In less than a year, Napoleon is back in France and brings down his opponents. He was eventually stopped by the defeat of the British at Waterloo and sent to another island, Saint Helena, where he died. But the lesson remained on what to do with unruly leaders.
This leads to the dilemma that permeates the Democrats’ express movement for Trump’s impeachment, which began a week after Joe Biden took office.
It’s not a question of merit: The role of the current president in attacking a maddened crowd on Capitol Hill last week seems indisputable, an action that left five people dead. The question is when to punish.
The landmark letter issued by all U.S. military leaders condemning the attack on Congress and affirming their commitment to serving Biden proved that if Trump wanted to carry out a coup, he forgot to agree with the Russians ( inevitable joke).
Most Republicans say they are against punishing Trump. There are two calculations here.
One is that of the supporters. The president had more than 120 Republican votes in the House of Representatives for the suggestion to melt the election – triggering confusion.
When these people see the boss going to the scaffold, he invokes the 75 million votes he held and suggests that the best way to avoid further confusion is to let him go to a golf course in peace.
Among these are those who wish to inherit the Trumpist legacy, and the aforementioned voters, to form consistent opposition to Biden and reclaim the White House in 2024.
Another group is that of the true allies, who want everything with Trump at the helm as a force to unite such a movement. The president has played this way on several occasions, in a late incarnation of another controversial Republican, Richard Nixon.
Vice-President from 1953 to 1961, Nixon embarked on his aggressive policy of cultural warfare, anabolized by Trump, after being defeated in the 1960 election by John F. Kennedy. He returned devoted to the 1968 election and ruled until his resignation, following the Watergate scandal of 1974.
All the while, Nixon has been there, surrounding the political world. Only the true American tradition of the 20th century was different, that of the ex-president who withdraws from the front.
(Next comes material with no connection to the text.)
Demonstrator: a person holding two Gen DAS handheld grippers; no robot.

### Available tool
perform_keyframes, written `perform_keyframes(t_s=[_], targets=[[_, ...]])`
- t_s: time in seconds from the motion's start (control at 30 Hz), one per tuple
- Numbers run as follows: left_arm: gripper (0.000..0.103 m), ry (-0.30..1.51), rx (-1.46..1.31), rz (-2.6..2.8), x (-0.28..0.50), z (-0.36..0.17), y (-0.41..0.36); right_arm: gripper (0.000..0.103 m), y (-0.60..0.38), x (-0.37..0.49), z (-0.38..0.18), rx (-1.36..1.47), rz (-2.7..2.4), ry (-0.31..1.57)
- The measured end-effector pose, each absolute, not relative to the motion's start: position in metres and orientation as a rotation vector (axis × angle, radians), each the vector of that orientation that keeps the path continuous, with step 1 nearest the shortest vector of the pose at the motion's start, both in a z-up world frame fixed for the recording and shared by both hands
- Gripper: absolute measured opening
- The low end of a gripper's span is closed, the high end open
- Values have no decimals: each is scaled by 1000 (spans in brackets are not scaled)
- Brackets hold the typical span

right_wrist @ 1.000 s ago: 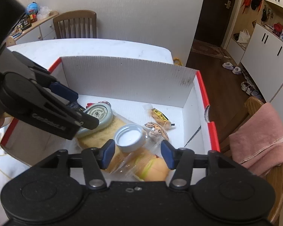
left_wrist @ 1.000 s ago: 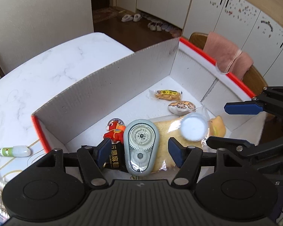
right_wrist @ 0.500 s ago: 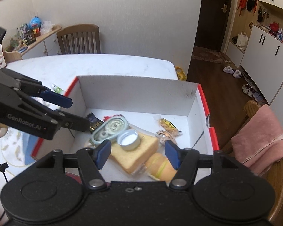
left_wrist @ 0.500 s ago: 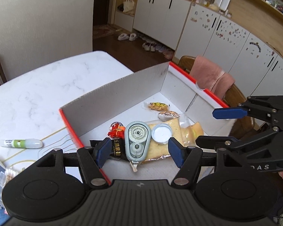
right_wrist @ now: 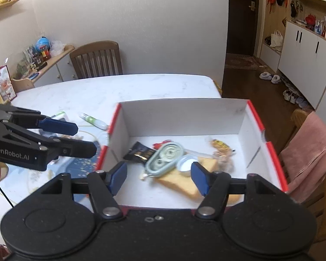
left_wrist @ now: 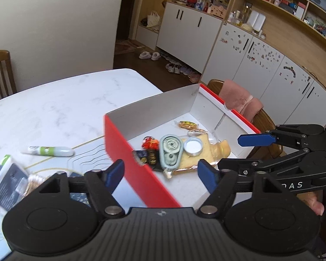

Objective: Organize objects
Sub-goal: 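Withdraw both grippers back toward the swab pack and cotton bag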

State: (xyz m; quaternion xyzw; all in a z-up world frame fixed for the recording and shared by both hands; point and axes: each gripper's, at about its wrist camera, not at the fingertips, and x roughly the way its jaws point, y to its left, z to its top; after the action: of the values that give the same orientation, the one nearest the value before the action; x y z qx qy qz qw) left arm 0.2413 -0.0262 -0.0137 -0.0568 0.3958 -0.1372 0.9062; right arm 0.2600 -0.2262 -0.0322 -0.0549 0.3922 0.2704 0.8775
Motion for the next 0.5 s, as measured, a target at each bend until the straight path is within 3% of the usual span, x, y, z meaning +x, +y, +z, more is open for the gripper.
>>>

Trump wants to break with that and guarantee free will to the American, in reference to the movement that called for the return to power of dictator Getúlio Vargas after his fall in 1945. Five years later he was elected president – he has was killed in 1954, but that’s another story.
In the fantasy of the nativists who invaded the Capitol, there is a revolution in sight happening from the party, the military and friendly social networks. These forces will obviously remain relevant, and this is fueling the case for the beheading of the movement.
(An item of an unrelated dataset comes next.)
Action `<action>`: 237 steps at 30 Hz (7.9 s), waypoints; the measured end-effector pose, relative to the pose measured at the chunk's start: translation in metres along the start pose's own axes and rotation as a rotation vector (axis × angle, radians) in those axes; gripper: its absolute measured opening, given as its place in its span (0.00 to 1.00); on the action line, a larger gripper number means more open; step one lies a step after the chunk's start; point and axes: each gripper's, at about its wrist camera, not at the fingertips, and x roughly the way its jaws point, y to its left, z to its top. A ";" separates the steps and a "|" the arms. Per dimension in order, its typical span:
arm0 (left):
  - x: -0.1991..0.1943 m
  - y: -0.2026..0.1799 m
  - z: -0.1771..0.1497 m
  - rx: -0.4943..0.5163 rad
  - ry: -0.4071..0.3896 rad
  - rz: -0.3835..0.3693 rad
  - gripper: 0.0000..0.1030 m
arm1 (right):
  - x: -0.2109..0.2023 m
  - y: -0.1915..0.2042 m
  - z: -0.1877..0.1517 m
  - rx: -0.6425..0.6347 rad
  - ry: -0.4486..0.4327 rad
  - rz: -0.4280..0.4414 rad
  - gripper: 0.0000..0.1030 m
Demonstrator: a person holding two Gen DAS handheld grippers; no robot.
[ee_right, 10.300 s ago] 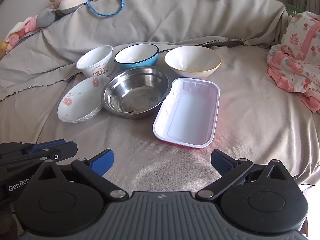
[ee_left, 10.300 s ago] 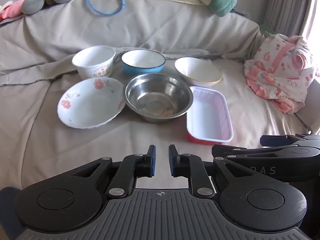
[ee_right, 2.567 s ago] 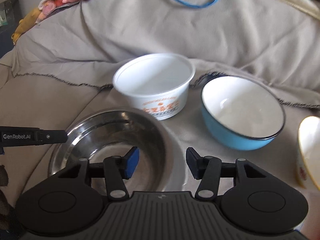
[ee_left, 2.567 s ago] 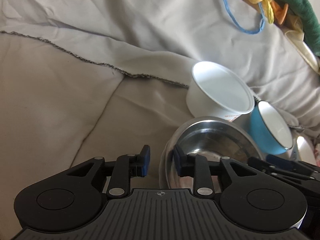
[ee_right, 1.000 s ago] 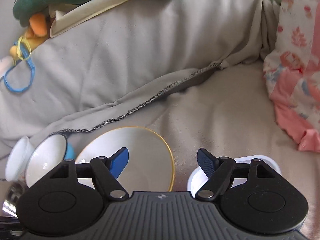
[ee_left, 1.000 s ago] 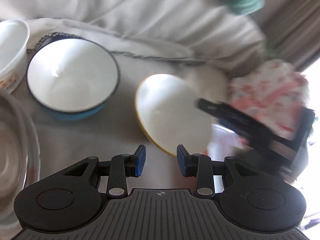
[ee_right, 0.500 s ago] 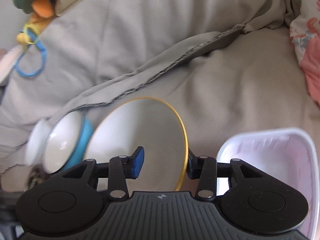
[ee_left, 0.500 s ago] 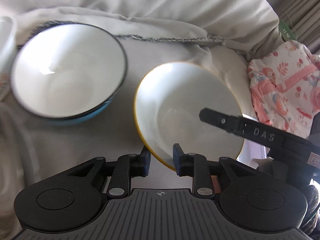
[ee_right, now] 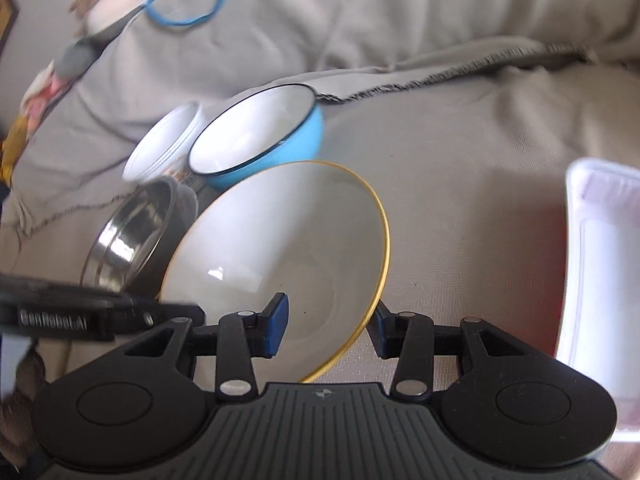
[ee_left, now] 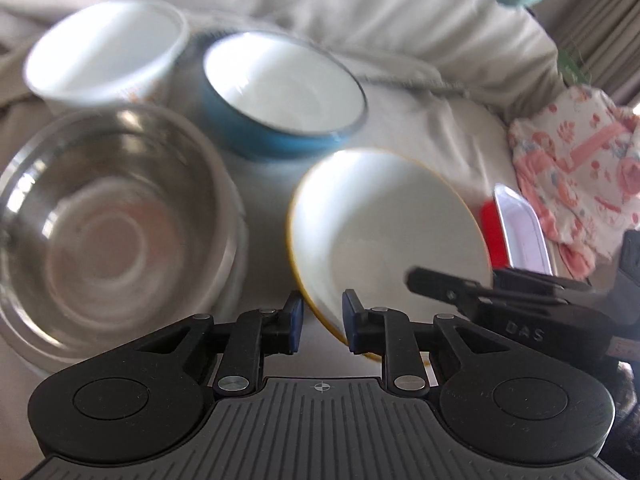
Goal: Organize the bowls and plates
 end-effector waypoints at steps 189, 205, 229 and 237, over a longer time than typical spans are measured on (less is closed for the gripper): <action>0.109 0.053 0.125 -0.167 0.029 -0.027 0.23 | 0.115 -0.040 0.137 0.137 0.127 0.018 0.29; 0.119 0.066 0.136 -0.227 0.023 -0.082 0.21 | 0.128 -0.040 0.141 0.149 0.117 0.021 0.33; -0.016 0.001 0.055 -0.007 -0.031 -0.107 0.35 | -0.005 0.012 0.081 0.192 0.020 0.039 0.34; 0.010 0.016 0.034 0.019 0.051 -0.082 0.33 | 0.009 0.033 0.038 0.105 0.070 -0.130 0.34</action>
In opposition to these stakeholders and allies, there are Republicans who can support impeachment. The most notable of them, according to reports in Washington, is Senate Leader Mitch McConnell. He would be “fed up and furious,” the same sources say for all American media.
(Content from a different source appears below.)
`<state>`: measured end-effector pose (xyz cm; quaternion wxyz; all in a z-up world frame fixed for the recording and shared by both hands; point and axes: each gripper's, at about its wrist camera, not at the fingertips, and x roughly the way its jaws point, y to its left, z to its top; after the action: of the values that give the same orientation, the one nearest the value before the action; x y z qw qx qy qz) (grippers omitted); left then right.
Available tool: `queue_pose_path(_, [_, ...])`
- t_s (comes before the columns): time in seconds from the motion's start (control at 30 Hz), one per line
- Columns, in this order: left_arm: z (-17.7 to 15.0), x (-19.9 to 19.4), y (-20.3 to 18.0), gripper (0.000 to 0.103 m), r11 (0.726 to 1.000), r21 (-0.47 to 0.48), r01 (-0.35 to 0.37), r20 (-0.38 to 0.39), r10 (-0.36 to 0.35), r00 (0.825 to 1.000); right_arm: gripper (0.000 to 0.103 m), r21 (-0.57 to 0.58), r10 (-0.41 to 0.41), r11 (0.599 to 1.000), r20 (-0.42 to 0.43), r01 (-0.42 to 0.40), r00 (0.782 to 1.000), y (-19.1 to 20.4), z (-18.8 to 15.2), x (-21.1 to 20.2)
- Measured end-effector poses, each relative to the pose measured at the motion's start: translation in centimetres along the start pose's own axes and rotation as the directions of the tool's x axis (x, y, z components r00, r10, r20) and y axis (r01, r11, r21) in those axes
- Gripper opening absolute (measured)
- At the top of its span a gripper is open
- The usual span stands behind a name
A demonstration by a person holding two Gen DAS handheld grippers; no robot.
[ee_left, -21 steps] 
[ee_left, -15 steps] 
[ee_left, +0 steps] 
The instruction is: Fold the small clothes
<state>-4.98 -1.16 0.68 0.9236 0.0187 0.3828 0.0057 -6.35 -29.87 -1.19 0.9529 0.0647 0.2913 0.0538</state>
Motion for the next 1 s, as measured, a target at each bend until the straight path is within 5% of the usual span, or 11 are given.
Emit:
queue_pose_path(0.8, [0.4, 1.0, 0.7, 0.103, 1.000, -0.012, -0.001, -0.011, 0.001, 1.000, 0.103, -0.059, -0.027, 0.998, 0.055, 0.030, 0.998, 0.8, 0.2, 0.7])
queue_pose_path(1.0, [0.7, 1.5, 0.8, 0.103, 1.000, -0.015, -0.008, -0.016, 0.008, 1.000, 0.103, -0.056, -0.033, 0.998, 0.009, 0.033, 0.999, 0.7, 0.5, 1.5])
They, like big shots of the recent past like Dick Cheney, are across the counter. These are people who never tolerated the invasion of the “outsider” during the 2016 campaign and then covered their noses.
They want to regain control of the Republican Party. It will be a fierce fight, already engaged with Trump with political rights or not.
On the Democratic side, Biden wisely left the sharpening of knives to Democrats on Capitol Hill. He needs to move away from the idea that he sponsored or supported action against Trump out of tactical necessity: not to totally oppose those 75 million.
If you’re hoping to get a fraction of those people back for some kind of center, that already seems highly unlikely. But at least in rhetoric, the president-elect knows he must call for such a national union if he does not want to start his mandate with the National Guard in the streets.
Maybe it’s just out of fear, obviously. Leaders like Trump and his disciple Jair Bolsonaro, who is already repeating a similar scenario for 2022, often play with the impression that they elicit greater loyalty than the real ones.
Like any idol with feet of clay, Trump had better be left alone in the eyes of his opponents. Without a platform and banned by opportunist social networks, which have never complained about the audience he offered them, he will be able to speak into a vacuum and escape.
Apparently, the political world in Washington is not ready to pay this bet, at the risk of having to treat him as a martyr to the hordes of the 6th.